Los residentes pidieron al Gobernador que vete la polémica legislación
Por Eugenio Hopgood Dávila / ehopgood@elnuevodia.com
Líderes comunitarios y vecinos de las comunidades del Caño Martín Peña estaban indignados ayer por la aprobación de la medida legislativa que altera el proyecto de desarrollo de las comunidades y despoja de sus terrenos al Fideicomiso de la Tierra establecido por los residentes para devolvérselas al Gobierno y al municipio de San Juan.
“El fideicomiso se creó trabajando directamente con las comunidades. Se llegó a ese acuerdo de que era lo mejor para la comunidad y el que ya tuviera su título que se quedara con él si quería, pero la mayoría de los 23,000 residentes aquí no tiene título”, dijo ayer Aurora Otero, líder de la comunidad Barrio Obrero Marina.
“Lo que están buscando es que vengan grandes intereses privados antes de que estos terrenos suban de valor y compren casa por casa y de momento donde había una comunidad tratarán de construir proyectos de medio millón, se le abre las puertas para desplazar a la comunidad... como pasó en Tokío, donde ahora están el 'Choliseo' y edificios de apartamentos caros”, agregó.
En 2004 se legisló para que todos los terrenos públicos que había en las ocho comunidades aledañas al Caño se constituyeran en un Distrito Especial de Planificación con el propósito de viabilizar la rehabilitación del cuerpo de agua y el desarrollo del área sin desplazar a las comunidades con sus residentes.
Otro pilar del proyecto es el Fideicomiso de la Tierra, al que se traspasaron todos los terrenos que pertenecían al municipio de San Juan y a diversas agencias del Gobierno, mientras que los residentes sin título obtendrían el derecho de superficie y se les reconocía la propiedad de las casas edificadas.
Pero el proyecto, aprobado por Cámara y Senado, ordena que las tierras regresen al Gobierno.
Cruzan los dedos por un veto
“Seguiremos insistiendo con el gobernador (Luis Fortuño) en que no la firme. La comunidades están organizando actividades y esperamos que haya tiempo para detener el proceso y reine la razón”, expresó Livia Rodríguez, directora ejecutiva de la Corporación del Proyecto Enlace del Caño Martín Peña, entidad que está a cargo de toda la iniciativa comunitaria.
“El fideicomiso es fundamental para viabilizar el desarrollo del área, el dragado y canalización del Caño y hacerlo con la comunidad y no a costa de ella, para que los residentes sigan siendo los gestores de su propio futuro”, dijo Rodríguez. La planificadora sostuvo que es importante para el fideicomiso retener la titularidad de toda la tierra del sector porque “el crédito económico que produzca se pueda reinvertir en la propia comunidad”.
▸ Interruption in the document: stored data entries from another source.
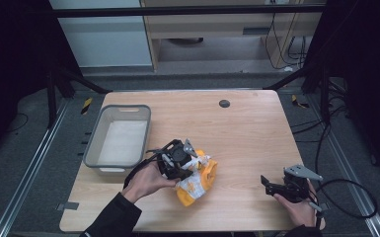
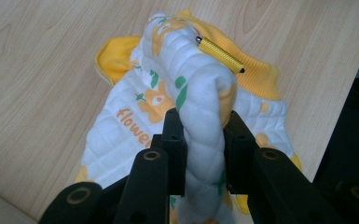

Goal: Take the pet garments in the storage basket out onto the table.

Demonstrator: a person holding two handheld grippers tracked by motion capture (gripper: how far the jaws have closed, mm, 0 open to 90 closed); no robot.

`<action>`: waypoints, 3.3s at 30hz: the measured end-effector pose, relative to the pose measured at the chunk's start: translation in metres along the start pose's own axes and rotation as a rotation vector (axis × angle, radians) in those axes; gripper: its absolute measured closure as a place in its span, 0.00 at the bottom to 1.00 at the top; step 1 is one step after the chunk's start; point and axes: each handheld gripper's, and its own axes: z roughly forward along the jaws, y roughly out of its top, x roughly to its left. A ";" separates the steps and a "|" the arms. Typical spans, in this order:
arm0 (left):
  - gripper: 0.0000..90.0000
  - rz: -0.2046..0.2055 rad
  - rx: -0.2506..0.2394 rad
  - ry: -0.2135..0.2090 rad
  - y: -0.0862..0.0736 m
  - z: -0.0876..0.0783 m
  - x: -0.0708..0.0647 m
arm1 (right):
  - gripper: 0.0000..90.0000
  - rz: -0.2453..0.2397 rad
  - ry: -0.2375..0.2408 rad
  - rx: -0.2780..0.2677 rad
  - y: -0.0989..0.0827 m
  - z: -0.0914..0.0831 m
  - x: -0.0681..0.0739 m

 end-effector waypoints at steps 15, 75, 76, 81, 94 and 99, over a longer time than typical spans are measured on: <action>0.82 0.025 0.002 0.006 0.002 0.021 -0.007 | 0.09 0.000 0.000 0.001 0.000 0.000 0.000; 0.31 -0.081 -0.171 -0.009 -0.035 0.047 -0.008 | 0.07 -0.008 0.000 0.012 -0.001 0.002 0.001; 0.30 -0.085 -0.180 -0.009 -0.036 0.045 -0.008 | 0.07 -0.008 0.000 0.012 -0.001 0.002 0.001; 0.29 -0.100 -0.213 -0.005 -0.041 0.039 -0.009 | 0.07 -0.008 -0.002 0.012 -0.001 0.002 0.000; 0.29 -0.176 -0.320 0.031 -0.062 0.022 -0.008 | 0.07 -0.007 -0.003 0.014 -0.002 0.002 0.000; 0.29 -0.195 -0.366 0.061 -0.071 0.015 -0.009 | 0.07 -0.001 -0.001 0.016 -0.002 0.001 0.000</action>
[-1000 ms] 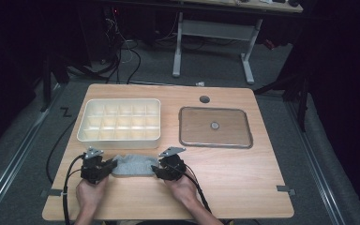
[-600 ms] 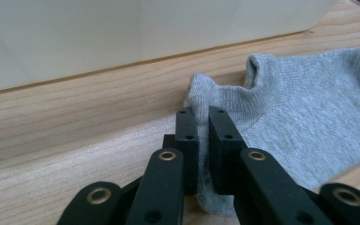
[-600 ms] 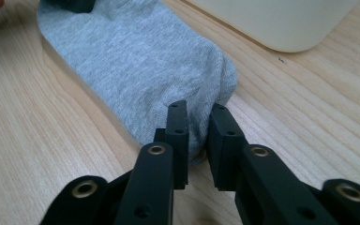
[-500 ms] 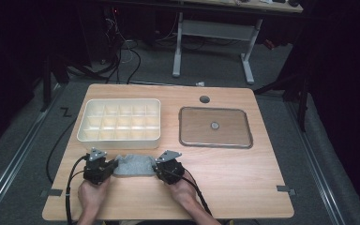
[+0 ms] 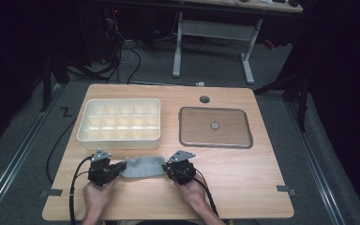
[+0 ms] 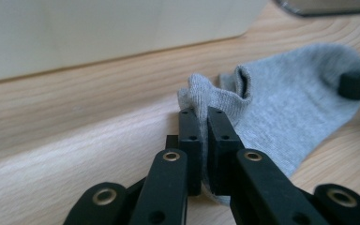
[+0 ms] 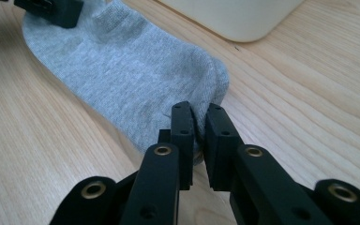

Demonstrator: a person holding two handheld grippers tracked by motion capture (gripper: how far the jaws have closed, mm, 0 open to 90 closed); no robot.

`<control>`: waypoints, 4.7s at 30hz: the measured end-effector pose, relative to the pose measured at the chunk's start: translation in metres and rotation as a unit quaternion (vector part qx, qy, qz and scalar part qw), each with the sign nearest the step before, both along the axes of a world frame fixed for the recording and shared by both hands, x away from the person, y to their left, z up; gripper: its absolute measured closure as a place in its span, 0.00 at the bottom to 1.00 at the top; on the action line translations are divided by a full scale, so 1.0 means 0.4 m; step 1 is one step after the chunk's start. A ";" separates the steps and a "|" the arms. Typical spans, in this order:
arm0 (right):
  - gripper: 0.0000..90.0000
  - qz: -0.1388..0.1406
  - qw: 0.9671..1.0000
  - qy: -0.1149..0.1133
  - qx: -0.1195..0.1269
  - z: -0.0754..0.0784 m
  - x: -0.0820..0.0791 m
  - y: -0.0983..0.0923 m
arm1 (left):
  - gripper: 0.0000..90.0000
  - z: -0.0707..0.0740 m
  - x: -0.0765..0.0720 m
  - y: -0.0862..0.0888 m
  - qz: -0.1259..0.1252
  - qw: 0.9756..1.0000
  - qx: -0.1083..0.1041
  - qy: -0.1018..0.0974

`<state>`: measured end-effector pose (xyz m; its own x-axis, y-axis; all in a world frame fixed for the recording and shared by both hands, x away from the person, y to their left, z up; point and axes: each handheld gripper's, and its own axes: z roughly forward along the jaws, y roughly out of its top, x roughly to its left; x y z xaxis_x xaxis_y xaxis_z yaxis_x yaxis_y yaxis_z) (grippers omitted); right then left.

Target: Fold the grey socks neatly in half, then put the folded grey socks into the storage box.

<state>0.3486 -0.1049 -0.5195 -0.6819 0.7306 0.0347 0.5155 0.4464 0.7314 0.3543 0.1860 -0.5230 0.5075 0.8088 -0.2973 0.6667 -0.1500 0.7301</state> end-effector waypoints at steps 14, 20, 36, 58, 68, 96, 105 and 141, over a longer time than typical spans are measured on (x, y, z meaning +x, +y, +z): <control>0.93 -0.010 1.000 0.003 0.000 0.023 -0.003 -0.054 | 0.96 0.018 0.007 -0.057 -0.019 1.000 0.001 -0.003; 0.93 -0.019 1.000 0.001 0.003 0.028 -0.004 -0.082 | 0.96 0.017 0.015 -0.081 -0.029 1.000 -0.003 0.001; 0.93 -0.041 0.999 0.002 0.005 0.039 -0.007 -0.134 | 0.96 0.036 0.027 -0.133 -0.054 0.998 0.010 -0.006; 0.93 -0.077 0.997 0.007 -0.008 0.015 -0.012 -0.225 | 0.95 0.011 0.046 -0.240 -0.079 0.997 0.023 -0.009; 0.92 -0.089 0.996 0.018 -0.018 -0.011 -0.003 -0.255 | 0.92 -0.012 0.046 -0.278 -0.080 0.994 0.070 -0.026; 0.78 -0.056 0.998 -0.031 0.027 0.071 -0.036 -0.199 | 0.63 -0.028 0.004 -0.248 -0.035 0.999 0.002 -0.008; 0.89 -0.027 1.000 0.004 0.010 0.023 -0.001 -0.109 | 0.64 -0.033 0.001 -0.257 -0.030 0.999 0.007 -0.016; 0.96 -0.022 0.999 0.006 -0.045 -0.009 -0.004 -0.083 | 0.95 0.003 0.013 -0.254 -0.075 0.997 -0.030 0.004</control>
<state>0.3470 -0.1380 -0.5231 -0.6491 0.7603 -0.0247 0.5450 0.4874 0.6822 0.3595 0.0843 -0.5218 0.6191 0.7044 -0.3472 0.6463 -0.2058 0.7348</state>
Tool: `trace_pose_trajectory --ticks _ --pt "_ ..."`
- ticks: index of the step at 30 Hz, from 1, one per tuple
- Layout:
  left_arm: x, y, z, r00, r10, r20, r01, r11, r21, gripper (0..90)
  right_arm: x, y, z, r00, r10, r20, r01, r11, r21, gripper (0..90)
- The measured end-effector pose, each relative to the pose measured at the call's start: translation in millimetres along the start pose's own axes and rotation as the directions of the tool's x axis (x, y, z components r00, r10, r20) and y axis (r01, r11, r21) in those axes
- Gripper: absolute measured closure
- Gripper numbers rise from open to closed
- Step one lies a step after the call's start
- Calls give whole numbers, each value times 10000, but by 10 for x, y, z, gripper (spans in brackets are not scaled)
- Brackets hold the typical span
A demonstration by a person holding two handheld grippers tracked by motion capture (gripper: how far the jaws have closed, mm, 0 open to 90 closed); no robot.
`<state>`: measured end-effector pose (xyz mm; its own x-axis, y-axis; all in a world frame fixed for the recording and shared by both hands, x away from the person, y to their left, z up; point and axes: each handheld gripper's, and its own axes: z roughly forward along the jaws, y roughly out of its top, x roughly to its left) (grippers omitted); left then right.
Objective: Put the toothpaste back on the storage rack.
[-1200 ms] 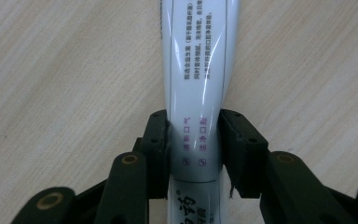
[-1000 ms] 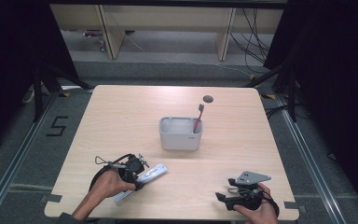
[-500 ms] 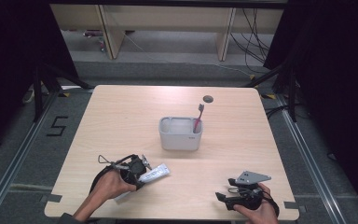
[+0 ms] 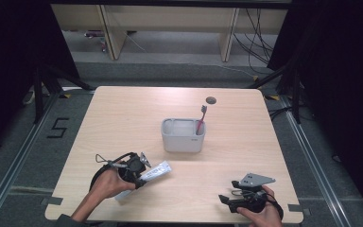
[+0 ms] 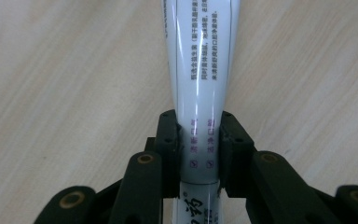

Por su parte, Manuel Núñez Mercado, presidente de Enlace, dijo que el fideicomiso “permite hacer un desarrollo con estos residentes, contrario a otras como El Fanguito y Tokío, en los que desaparecieron a la comunidad para desarrollar el área”.
“Al tener los terrenos se pueden emitir bonos, arrendar algunas parcelas y esa ganancia va para el fideicomiso para implantar el plan y ayudar a desarrollar la infraestructura y su mantenimiento, mientras garantiza la permanencia de la comunidad y permite mejorar el entorno y la calidad de vida”, agregó.
“Esto ahora va a ser del que tenga el billete, ahora nos sacan y hacen aquí urbanizaciones para los ricos y nosotros, los pobres, ¿dónde nos van a meter? Vamos pa' fuera y ¿qué vamos a comprar y con qué?”, se lamentó Francisco Pérez, hojalatero de 58 años, todos vividos en la barriada Las Monjas.
“No permitiré que me digan 'salga de aquí y toma tanto'. Esto lo rellenamos nosotros aquí con los viejos de nosotros”, dijo su vecino Francisco Cruz, ambos hombres nacidos y criados en esa comunidad. Los dos serían realojados de cualquier forma por los trabajos para rehabilitar el Caño, pero coincidieron en que les satisface más la garantía del proyecto Enlace de que se reubicarían en la misma comunidad.
En un recorrido por los laberintos de callejones de Las Monjas, con patios llenos de gallos y uno que otro lechón, con casas paupérrimas y diminutas que se alternan con otras bien construidas, Ana Lydia Vázquez, líder de la barriada Buena Vista, recordó cuando vivía con su marido y siete hijos en el desaparecido sector de la Parada 24. “Nos prometieron que nos harían unas casas allí mismo, pero nos sacaron y construyeron San Juan Park”, contó.